I have never baited in Utah, but for several years I assited in running a couple bait stations in Idaho. Our baits consisted of two parts, a stink bait to attract the bear to the area initially, and a food bait to keep them coming back. The stink bait part was usually some kind of dead animal. We collected the skinned mink carcasses in the fall and barrelled them up until spring to use as baits, we used dead cows from dairy farms, and we used the offal and waste by-products from a custom slaughter operation. All of this would be difficult to do in Utah because of the addtional restrictions, but legal in Idaho.

The food based part was easier to administer but fairly expensive. Dog food soaked in either grease or molasses was the staple, but we experimented with beet pulp pellets and rolled corn used the same way as well. We also used out of date bread and doughnuts from the Hostess distributer, but that was a pain because everything was still packaged. One of the guys I was teamed with even got a hold of some 40 lbs blocks of Sugar Daddy carmel which worked well.

Not only did we feed the bears, but we also fed every magpie, raven, and coyote in central Idaho with our baits as well (this was in the pre-wolf days). We went through dog food by the truck load and it was pretty much a full time job to maintain it, but there was never any shortage of bear hitting our baits.

You can do a similar bait station in Utah, but it will take a lot of work and a lot of money.....more than it took us in Idaho because of Utah's additional restrictions.

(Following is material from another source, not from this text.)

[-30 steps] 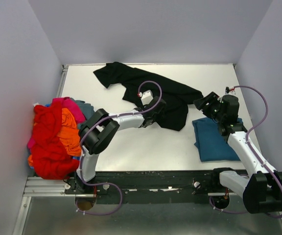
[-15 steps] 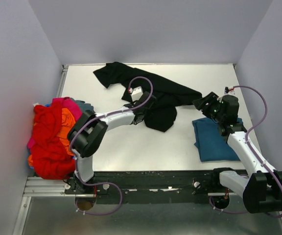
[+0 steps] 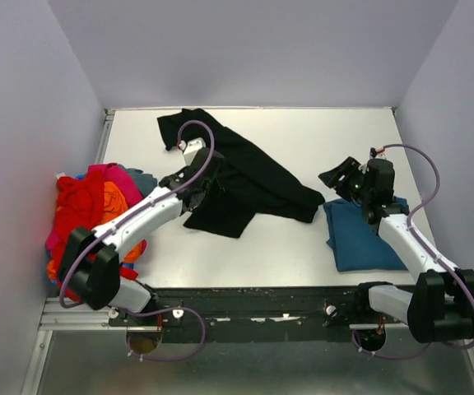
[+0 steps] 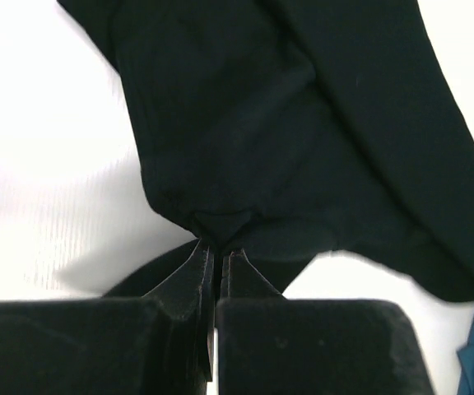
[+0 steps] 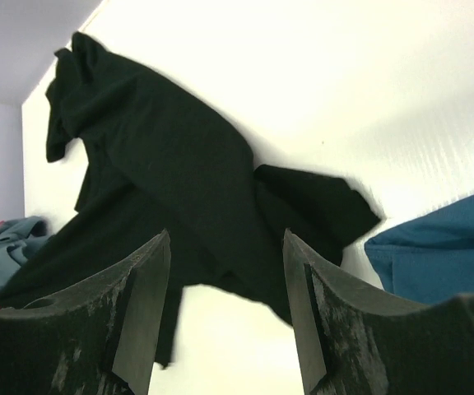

Is it worth it?? Not for me, but you can decide for yourself.


----------



## bearhntr (Oct 6, 2008)

bird buster said:


> So let me get this right? If I drew a bear tag, I can't use a container to hold the bait in? Everytime I see a bear hunting show they tie barrels to trees and stock it full of bait. What would it matter, or why does utah say "no" to bait containers?


The second part of the containers is that they don't want the bears to associate food with containers. 
Kevin- Thanks for your info. I have been toying with different ideas from meat scraps but like you said the restrictions are huge. I thought of using some out of date popcorn and potato chips with molasses or some other sweet stuff. I will keep on researching further options and hopefully find something that will work out for me financially.
Did you refresh the bait daily, and how long did you bait until you had bears hitting it. 
I have the chance of doing two bait stations so I am planning on setting up trail cameras to give me a good indicator of what animals I am seeing and if bears are present which one holds the bigger bear.
Thanks again, Oh what out fitter in Idaho did you work for? Where are they located? Are they still in operation? You said central Idaho. I have hunted Bears in the Bitteroot area and up by Lolo Pass. This was just spot and stalk. No baiting just in the fall when the berries were on. We actually cut a set of grizzly tracks! That made the hair stand on the back of my neck stand on end seeing I had my archery equipment and my buddy had his muzzle loader.


----------



## bird buster (May 25, 2008)

I understand the problems with leaving a bait barrel around. People are just lazy. Too bad. Seems like you could legally use logs and make a bait barrel out of them. Cut a 12 x 12 hole in the side so bears could stick there head in but not be able to empty the stash as fast. 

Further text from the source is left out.